I enjoyed Joe Romm’s blast against the New York Times Magazine’s “Low-Carbon Catalogue”, although with no coherent purpose this series of articles, I thought, still had a gem or two.   But as the media hoses us down today in all things green, it probably makes sense to contemplate if there is any value at all in marking, noting or  celebrating Earth Day.

Like personal carbon-offsets, a consumer’s purchase of “green” products is doing nothing to halt the accumulation of green-house gasses in the atmosphere, and arguably, many consumers in this country and other developed nations, with their preference for such things as fresh, if organic, vegetables in the winter and bigger, if “greener” houses, are inadvertently adding to the problem with their well-meaning purchasing.   Michael Pollan, in his opening essay in the Times Magazine, “Why Bother,” spells out this dilemma of personal responsibility:

“Whatever we can do as individuals to change the way we lives at this suddenly very late date does seem utterly inadequate to the challenge.”  Pollan correctly nails the essential problem as cheap energy.    Abundant fossil fuels, which were derived from the sun’s energy and cooked over millennia, have been so aggressively harvested since the beginning of the last century that they are becoming depleted .  As a species, we’ve been like the trust -fund kid who comes into millions at the age of 21 and blasts it all in a weekend in Vegas.  And I do mean species: while the developing world has gobbled up most of the fossil fuels, the human need for heat and fire is endemic:  I’ve met women in Africa who risk their lives to leave a protected camp for firewood. 

This is also, of course, a universal crisis.  Perhaps that’s the most fundamental and overwhelming part of the story, as vast and crushing to contemplate as the inevitability of our individual deaths.  We can adopt some practices of environmental responsibility personally, and as Pollan suggests/hopes, this change in our individual behavior will “go viral” much as the community networks our company builds do, eventually.  But it’s not too likely, or at least, not even with the miracle of internet ubiquity can we expect that our modification of lifestyle will soon thwart the construction of new coal-fired plants in China.  Even totalitarian governments understand that food and fuel are the non-negotiable deliverables that any government must provide. 

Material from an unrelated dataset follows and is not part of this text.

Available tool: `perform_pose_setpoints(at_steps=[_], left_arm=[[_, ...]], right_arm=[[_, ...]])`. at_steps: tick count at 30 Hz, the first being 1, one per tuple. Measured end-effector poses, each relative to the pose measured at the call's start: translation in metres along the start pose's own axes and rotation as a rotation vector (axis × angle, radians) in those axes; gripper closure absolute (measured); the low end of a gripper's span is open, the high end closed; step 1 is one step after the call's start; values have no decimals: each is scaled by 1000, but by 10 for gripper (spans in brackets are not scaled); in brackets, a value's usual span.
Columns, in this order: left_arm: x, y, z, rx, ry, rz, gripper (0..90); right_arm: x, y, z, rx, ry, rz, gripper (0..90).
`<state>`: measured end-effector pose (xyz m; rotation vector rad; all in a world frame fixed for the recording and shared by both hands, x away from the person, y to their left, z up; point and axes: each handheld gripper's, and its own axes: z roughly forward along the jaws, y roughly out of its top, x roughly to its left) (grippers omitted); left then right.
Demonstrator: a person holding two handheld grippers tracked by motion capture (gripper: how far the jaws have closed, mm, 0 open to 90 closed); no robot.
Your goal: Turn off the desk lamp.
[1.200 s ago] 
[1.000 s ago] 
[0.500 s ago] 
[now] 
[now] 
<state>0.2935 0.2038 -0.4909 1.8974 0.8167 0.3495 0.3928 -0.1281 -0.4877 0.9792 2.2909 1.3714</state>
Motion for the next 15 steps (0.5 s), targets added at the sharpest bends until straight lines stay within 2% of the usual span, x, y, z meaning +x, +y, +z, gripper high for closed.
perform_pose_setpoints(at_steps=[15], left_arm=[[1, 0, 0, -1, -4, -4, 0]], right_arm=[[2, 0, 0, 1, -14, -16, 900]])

Instead, if anything is to go viral starting today, I would suggest that it be to get really, really pissed.  If we as a species are ever to address before it is too late our climatic self-destruction, we are going to have to get very angry at the short-sightedness of everyone from the suburban housewife who drives an over-size vehicle that gets 5 miles to the gallon because she can, to political leaders who blithely predict that technology will solve our problems at some point in some vague way.  The only way for us to reduce significantly our continued over-consumption of fossil fuels is for them to become either actually or artificially (through taxation) so expensive that we are willing to assess risks, like women in a refugee camp, in a wholly different way.  It will have to become scary to continue in our current state and that fear will have to translate into global, political action – where leaders will be just as concerned with telling their people that they are robbing the earth of cheap energy as they are of increasing food prices.  So here’s something that you as an individual can do for a day: decide to become scary yourself.

For a day, even if for a day only because like most of you I don’t think continual anger is psychologically “sustainable,” get good and cranky when confronted with any reminder that this is Earth Day.  Expletives could escape your mouths.  Perhaps commit a mild act an act of vandalism or two.  Be civilly disobedient or not, but register your anger and not your complacency.  Be like Moses when the Israelites were worshipping their Baals after he brought them out of Egypt.  Because green happy-talk just ain’t cutting it.